**PROBLEM STATEMENT:** Repeat the lines of the data that follow, please, starting at the first and stopping after the one with "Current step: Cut".

**RAW DATA:**

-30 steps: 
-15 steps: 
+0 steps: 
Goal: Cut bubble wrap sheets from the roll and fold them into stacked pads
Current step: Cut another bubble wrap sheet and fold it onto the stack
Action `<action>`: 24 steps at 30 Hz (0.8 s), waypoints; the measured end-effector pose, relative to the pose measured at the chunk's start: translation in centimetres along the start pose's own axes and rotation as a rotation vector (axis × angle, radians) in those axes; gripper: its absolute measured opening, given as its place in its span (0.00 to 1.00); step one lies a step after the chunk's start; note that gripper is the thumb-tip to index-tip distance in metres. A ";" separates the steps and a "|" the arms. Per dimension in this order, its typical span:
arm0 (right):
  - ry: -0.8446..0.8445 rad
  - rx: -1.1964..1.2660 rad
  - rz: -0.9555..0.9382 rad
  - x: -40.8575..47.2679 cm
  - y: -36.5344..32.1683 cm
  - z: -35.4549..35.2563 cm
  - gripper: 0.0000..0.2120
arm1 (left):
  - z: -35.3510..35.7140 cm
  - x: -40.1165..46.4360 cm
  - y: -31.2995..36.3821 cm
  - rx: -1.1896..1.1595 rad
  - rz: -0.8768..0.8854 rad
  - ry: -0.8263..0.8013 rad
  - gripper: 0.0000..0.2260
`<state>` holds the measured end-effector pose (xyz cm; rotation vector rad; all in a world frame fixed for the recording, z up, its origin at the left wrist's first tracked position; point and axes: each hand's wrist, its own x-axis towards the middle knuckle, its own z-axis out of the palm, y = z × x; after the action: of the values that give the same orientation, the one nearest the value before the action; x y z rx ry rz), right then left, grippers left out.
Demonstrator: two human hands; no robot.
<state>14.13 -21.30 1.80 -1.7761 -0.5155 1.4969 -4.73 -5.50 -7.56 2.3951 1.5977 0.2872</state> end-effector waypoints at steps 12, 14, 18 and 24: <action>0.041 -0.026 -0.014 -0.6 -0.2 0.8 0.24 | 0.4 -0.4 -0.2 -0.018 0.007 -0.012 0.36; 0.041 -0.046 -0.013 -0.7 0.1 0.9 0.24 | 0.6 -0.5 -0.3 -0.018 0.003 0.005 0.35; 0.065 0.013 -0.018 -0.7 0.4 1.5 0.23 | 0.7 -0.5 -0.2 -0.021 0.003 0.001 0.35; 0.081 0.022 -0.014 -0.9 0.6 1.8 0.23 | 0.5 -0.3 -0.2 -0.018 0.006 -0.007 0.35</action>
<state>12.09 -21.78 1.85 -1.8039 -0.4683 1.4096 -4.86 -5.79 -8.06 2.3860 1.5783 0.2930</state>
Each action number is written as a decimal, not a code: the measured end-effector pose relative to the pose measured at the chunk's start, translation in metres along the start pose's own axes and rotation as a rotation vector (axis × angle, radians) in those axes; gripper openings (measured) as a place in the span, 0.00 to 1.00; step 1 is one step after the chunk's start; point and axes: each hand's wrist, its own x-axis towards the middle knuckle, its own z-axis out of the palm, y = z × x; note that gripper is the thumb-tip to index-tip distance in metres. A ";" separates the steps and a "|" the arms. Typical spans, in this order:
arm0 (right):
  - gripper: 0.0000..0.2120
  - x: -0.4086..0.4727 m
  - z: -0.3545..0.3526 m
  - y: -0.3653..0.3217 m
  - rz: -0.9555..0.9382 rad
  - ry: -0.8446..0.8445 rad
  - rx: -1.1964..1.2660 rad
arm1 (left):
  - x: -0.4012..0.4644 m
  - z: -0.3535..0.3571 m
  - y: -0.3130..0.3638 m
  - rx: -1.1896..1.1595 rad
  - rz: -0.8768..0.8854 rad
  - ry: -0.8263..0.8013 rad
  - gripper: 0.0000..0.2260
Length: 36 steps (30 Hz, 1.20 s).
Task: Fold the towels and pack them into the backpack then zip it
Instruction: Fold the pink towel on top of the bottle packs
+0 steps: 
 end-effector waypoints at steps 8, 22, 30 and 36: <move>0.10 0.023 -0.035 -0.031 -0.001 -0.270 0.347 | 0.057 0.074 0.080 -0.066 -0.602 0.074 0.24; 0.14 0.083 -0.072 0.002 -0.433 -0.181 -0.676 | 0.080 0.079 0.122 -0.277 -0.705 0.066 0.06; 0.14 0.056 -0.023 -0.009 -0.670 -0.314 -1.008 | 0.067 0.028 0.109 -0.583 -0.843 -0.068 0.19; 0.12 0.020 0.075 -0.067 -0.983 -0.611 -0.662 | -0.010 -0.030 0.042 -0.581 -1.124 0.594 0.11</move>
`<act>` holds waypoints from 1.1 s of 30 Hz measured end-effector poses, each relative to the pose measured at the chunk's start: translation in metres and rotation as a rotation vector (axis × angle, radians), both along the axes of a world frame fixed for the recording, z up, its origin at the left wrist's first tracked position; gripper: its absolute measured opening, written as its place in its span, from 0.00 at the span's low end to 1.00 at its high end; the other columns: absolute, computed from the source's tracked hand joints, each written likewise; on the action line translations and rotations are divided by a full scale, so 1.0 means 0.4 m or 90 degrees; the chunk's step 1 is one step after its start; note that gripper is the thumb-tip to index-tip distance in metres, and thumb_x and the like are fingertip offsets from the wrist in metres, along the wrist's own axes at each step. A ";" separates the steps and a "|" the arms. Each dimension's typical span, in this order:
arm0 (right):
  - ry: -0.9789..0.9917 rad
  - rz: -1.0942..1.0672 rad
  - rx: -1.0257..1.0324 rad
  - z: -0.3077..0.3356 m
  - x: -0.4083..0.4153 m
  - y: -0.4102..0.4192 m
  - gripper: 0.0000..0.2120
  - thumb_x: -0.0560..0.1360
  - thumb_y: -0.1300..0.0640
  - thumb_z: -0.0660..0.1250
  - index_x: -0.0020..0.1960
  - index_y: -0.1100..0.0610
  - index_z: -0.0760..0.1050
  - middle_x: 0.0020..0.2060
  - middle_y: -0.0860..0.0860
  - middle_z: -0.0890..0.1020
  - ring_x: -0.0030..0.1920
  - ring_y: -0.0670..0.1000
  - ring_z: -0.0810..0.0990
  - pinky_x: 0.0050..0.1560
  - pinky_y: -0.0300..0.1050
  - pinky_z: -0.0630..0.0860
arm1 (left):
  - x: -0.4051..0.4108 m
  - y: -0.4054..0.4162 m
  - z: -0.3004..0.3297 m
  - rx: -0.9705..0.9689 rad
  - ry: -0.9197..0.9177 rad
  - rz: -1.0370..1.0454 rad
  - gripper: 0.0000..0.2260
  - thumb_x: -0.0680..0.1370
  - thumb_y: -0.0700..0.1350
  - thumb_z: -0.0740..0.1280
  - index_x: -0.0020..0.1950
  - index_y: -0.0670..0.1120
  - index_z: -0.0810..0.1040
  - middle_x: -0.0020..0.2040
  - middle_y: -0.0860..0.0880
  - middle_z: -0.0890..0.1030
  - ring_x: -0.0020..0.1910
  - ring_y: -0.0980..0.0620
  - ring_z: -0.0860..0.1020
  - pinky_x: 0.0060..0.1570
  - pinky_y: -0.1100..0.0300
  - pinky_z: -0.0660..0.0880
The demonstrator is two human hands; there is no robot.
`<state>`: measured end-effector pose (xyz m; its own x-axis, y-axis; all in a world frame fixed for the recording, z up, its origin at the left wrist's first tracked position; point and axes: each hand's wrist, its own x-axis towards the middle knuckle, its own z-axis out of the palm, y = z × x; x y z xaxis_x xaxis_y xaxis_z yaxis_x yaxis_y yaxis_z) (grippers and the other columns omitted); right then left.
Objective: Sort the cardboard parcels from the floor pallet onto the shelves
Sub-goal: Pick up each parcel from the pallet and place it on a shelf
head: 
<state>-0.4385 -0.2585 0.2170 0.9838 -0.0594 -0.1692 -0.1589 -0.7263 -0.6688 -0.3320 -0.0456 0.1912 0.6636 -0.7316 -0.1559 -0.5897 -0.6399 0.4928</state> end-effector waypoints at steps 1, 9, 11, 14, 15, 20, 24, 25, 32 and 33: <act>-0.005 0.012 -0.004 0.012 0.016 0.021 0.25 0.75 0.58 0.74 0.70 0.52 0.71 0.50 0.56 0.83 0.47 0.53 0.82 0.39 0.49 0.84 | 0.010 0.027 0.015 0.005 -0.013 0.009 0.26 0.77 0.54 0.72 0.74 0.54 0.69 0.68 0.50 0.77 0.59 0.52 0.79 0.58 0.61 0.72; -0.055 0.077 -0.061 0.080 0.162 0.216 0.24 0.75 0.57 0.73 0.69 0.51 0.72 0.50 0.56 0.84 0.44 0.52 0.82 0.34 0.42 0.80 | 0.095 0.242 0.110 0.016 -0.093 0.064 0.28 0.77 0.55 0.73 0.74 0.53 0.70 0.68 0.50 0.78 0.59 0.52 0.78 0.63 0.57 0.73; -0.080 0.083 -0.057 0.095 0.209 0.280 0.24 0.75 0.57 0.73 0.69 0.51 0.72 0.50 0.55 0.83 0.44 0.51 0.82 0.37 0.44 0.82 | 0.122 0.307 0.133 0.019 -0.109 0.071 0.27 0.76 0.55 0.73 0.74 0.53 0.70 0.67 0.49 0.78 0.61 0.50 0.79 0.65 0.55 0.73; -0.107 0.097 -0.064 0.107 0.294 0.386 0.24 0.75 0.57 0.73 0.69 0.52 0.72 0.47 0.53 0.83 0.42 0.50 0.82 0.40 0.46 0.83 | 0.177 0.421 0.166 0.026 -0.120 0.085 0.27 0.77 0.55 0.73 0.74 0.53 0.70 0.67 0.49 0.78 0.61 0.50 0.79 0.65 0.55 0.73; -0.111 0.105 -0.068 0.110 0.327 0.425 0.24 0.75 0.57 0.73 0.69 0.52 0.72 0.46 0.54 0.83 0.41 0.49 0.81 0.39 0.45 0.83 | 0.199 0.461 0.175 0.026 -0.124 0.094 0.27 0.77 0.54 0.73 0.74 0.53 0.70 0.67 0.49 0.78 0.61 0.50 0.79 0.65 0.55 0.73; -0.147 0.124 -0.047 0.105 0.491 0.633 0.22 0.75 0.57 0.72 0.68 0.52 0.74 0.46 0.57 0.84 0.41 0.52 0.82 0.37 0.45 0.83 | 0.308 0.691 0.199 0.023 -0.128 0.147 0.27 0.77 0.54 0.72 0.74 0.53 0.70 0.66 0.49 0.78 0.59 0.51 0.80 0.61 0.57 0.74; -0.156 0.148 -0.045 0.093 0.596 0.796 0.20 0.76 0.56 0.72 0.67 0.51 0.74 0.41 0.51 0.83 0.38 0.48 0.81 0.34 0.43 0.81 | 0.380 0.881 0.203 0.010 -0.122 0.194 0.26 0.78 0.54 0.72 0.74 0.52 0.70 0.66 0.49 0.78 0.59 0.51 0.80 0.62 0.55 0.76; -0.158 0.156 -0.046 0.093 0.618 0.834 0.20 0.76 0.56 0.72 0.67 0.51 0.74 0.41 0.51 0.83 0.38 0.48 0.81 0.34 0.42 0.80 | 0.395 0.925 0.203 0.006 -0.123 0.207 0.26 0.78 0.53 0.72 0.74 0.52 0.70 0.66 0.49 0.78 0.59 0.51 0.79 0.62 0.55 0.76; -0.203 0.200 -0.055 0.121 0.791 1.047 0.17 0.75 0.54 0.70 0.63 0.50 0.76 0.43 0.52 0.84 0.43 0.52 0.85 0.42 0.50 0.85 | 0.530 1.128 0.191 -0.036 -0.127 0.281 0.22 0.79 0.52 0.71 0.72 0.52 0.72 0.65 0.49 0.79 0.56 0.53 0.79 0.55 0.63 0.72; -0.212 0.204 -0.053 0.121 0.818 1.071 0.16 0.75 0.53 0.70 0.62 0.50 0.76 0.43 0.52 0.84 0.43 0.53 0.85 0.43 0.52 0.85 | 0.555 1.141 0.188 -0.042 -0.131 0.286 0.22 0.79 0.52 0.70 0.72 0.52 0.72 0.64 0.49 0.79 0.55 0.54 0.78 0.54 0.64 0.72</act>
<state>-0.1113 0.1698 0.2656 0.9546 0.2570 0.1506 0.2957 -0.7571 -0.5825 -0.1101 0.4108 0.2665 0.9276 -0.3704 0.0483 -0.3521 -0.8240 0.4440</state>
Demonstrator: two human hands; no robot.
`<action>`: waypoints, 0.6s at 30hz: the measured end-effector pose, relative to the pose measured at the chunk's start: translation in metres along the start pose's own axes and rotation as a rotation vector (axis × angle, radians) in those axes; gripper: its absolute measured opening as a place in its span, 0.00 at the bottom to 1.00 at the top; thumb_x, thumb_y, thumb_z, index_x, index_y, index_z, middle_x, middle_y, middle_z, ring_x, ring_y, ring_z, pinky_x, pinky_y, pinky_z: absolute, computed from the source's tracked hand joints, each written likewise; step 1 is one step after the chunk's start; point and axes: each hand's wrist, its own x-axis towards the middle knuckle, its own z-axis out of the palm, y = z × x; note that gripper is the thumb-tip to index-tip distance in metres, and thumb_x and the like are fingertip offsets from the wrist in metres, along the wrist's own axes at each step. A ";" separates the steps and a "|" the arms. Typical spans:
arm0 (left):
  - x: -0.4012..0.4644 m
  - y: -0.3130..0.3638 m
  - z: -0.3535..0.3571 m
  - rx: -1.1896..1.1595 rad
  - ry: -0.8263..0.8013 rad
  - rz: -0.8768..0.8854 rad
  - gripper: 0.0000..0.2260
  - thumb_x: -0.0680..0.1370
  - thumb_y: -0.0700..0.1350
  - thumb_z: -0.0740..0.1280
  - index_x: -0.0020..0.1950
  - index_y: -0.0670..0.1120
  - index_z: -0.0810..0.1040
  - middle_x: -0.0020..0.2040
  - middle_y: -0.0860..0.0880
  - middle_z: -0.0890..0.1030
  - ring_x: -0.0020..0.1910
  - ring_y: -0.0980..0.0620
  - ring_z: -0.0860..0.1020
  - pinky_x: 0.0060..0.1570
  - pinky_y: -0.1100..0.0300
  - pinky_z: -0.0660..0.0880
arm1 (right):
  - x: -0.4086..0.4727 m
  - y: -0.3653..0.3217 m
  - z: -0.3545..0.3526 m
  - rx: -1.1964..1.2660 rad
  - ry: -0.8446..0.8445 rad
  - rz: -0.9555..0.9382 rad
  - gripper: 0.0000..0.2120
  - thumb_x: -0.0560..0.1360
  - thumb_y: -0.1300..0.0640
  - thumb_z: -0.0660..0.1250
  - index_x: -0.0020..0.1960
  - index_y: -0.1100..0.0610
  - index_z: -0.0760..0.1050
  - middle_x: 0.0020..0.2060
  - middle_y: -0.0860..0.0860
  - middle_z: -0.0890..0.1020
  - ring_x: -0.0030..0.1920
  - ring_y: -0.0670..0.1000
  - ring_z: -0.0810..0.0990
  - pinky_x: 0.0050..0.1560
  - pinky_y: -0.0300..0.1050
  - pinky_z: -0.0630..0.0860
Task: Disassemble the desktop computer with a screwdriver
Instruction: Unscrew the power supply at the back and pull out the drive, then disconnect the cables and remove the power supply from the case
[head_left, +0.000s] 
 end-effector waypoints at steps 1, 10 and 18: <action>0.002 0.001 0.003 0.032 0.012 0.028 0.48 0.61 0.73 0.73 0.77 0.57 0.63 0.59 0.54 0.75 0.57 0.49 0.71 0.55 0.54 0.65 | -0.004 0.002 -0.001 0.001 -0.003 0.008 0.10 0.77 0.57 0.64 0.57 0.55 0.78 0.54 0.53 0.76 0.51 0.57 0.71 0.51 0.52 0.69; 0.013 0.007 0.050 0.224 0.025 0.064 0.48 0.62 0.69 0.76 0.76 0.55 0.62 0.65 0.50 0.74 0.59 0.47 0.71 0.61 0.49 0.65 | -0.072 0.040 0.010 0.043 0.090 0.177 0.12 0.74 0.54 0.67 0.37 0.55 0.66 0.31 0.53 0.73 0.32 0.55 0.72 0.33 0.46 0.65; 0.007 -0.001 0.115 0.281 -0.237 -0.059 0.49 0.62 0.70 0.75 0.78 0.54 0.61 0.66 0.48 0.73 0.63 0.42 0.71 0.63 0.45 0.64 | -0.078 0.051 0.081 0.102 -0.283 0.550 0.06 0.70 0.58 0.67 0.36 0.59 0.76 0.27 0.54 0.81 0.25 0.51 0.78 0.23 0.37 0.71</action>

**ANSWER TO THIS TASK:**
-30 steps: 
-15 steps: 
+0 steps: 
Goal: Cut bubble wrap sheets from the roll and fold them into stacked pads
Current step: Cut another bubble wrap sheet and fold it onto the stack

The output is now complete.